*Data under study*
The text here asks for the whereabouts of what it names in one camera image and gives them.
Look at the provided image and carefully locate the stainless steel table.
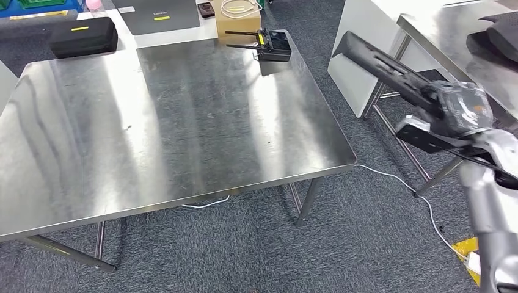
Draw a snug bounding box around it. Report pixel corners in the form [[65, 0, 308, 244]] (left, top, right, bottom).
[[361, 0, 518, 199]]

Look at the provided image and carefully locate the yellow floor tape square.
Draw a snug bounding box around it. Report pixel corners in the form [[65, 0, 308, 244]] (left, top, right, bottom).
[[451, 237, 483, 287]]

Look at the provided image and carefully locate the cardboard box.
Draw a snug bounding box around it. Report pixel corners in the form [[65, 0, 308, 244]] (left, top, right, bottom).
[[212, 0, 262, 40]]

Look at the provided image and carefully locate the black car part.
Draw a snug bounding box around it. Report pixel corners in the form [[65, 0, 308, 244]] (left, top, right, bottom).
[[466, 11, 518, 64]]

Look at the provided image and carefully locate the white power strip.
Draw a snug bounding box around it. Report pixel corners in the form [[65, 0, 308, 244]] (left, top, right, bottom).
[[464, 251, 483, 277]]

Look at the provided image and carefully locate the yellow tape strip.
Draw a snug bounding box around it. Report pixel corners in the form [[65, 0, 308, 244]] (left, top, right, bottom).
[[9, 10, 69, 21]]

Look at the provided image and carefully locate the white floor cable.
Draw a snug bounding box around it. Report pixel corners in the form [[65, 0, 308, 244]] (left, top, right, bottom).
[[182, 164, 472, 262]]

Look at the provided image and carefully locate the stainless steel workbench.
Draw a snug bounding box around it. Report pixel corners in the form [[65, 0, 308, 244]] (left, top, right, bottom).
[[0, 29, 358, 272]]

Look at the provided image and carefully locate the grey laptop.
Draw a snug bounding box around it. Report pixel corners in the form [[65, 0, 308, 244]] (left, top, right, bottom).
[[111, 0, 202, 37]]

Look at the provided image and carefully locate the blue metal cart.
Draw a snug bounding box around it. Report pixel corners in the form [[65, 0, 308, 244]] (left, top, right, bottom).
[[0, 0, 87, 20]]

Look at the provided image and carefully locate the black camera cable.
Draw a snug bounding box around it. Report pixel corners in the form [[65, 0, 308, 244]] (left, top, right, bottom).
[[445, 147, 518, 181]]

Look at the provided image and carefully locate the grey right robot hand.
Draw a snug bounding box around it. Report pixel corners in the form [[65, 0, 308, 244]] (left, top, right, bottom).
[[428, 80, 495, 139]]

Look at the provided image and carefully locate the white coiled cable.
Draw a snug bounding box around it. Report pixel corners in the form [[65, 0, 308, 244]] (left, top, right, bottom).
[[219, 0, 258, 20]]

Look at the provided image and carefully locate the black smartphone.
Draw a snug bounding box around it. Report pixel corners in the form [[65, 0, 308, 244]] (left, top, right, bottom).
[[197, 2, 216, 19]]

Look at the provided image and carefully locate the black remote controller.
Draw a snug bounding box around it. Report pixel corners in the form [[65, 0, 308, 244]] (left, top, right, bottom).
[[224, 28, 293, 63]]

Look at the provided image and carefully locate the white cabinet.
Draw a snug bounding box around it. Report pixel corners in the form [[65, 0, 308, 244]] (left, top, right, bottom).
[[327, 0, 503, 119]]

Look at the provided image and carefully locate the green plastic crate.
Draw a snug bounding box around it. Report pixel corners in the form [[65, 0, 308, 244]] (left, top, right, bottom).
[[18, 0, 68, 9]]

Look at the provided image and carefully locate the black plastic plate part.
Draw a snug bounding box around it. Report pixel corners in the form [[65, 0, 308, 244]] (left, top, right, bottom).
[[332, 30, 444, 118]]

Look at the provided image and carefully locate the black zip case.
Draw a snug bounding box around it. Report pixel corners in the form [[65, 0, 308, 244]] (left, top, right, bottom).
[[49, 16, 119, 59]]

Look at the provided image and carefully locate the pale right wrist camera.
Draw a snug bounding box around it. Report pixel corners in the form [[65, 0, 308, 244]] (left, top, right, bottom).
[[394, 115, 489, 159]]

*About this task*
For this exercise, find all lines in the records containing the word "stainless" and copy them.

*Answer area*
Look at the provided image and carefully locate the stainless steel table.
Look at the provided image and carefully locate the stainless steel workbench.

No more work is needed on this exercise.